Совет был забыт, ибо от учителя латыни ждешь других фраз, но емкость выражения осталась в подкорке, порой пробуждая сомнения в правильности моей жизни.
Конечно, от наркотиков к спорту и мужским журналам я перешел не из-за совета преподавателя, а благодаря интернатуре, которую проходил в одной психиатрической больнице, в отделении для съехавших с рельсов наркоманов. Толстые папки с биографиями и анамнезами этих ребят, со своего рода осколками их судеб, заставили меня отождествить свой путь с их путем, что привело меня к некоторому просветлению.
Я понял, что весь рок-н-ролл, к которому я стремился с юных лет, являлся простым оправданием поиска кайфа. Литературно-кинематографические штампы, которыми я пропитан, как альвеолы курильщика – никотином, для меня замещали собой настоящее. И я наслаждался этим.
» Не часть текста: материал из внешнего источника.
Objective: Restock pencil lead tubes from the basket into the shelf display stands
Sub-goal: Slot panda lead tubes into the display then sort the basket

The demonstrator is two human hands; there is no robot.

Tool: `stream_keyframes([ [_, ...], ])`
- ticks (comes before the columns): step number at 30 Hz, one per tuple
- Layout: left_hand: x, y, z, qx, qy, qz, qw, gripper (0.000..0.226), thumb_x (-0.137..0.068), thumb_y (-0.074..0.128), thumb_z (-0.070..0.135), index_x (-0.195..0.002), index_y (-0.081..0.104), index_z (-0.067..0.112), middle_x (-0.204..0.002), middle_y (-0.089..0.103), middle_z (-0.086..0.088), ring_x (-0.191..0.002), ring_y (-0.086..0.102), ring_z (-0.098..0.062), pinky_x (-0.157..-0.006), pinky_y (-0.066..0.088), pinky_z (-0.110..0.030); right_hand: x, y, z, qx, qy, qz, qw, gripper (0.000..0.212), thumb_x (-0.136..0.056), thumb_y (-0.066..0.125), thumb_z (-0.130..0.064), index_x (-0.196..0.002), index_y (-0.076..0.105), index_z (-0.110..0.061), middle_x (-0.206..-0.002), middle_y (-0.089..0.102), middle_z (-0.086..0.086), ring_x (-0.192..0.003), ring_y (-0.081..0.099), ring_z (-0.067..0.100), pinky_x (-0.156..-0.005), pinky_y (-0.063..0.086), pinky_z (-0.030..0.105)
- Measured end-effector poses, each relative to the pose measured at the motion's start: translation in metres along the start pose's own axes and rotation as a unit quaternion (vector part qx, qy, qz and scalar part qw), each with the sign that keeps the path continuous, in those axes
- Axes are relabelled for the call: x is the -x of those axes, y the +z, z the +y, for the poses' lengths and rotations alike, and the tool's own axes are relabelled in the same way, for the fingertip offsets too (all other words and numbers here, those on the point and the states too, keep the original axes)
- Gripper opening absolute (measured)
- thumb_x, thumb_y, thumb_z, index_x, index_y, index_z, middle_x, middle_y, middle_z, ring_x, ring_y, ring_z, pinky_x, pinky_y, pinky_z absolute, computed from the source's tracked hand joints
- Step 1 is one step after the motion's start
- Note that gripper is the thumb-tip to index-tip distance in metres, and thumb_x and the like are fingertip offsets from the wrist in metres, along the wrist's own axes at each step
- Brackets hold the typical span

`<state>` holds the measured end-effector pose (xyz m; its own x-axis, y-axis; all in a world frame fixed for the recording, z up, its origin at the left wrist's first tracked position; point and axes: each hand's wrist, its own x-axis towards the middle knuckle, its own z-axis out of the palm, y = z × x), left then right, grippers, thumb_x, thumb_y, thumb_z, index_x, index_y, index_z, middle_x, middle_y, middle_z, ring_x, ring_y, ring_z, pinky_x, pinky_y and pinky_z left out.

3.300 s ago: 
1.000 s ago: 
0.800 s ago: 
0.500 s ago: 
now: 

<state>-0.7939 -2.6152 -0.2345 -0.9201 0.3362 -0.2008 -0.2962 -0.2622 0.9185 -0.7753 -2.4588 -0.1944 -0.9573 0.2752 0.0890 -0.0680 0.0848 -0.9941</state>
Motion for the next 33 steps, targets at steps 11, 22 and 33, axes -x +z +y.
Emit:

Меня заводила жизнь в рамках сериала про рок-звезду – этакого амфетаминового доктора Хауса, а стимуляторы усиливали эффект.
Не помню точный момент отказа от веществ, но когда у меня получилось перебороть ломки, я осознал себя уже молодым врачом, с блеском закончившим ординатуру. Тогда я устроился сюда. На полную ставку. Уже через два года стал заведующим – моего предшественника судили за коррупцию. Для молодого врача такой успех должен бы видеться головокружительным, но с каждым днём мне становилось всё более тошно. Казалось, я обречён на то, чтобы заглохнуть в этом захолустье.
Сначала я всё время чего-то ждал от своей новой работы. Не знаю… может, неких откровений, осознанной цели, веры в то, что занимаюсь чем-то важным… может, некого сюрреализма, который отвлечет от пресной действительности… Но дни шли, и если кому-то они могли показаться значимыми, наполненными глубокими, как древний колодец, смыслами и, как блики на его поверхности, подсмыслами, то на меня они навевали лишь тоску. Наверное, я ожидал от своих пациентов непредсказуемости, похожей на мои кокаиновые марафоны, внезапности, будто бы вырванных со страниц произведений Кафки бесед. Будь на моём месте кто-то трезвый или даже я сам, но с живыми медиаторами дофамина, этот человек нашел бы в судебной психиатрии и цель, и шарм, но для меня за четыре года отделение превратилось в выжженную пустошь скуки. Дошло до того, что по дороге сюда в голове заедала эта унылая песенка – «Mad world».
Ужасно быть разочаровавшимся в людях священником, но ещё хуже быть психиатром, который разочаровался в существовании вообще.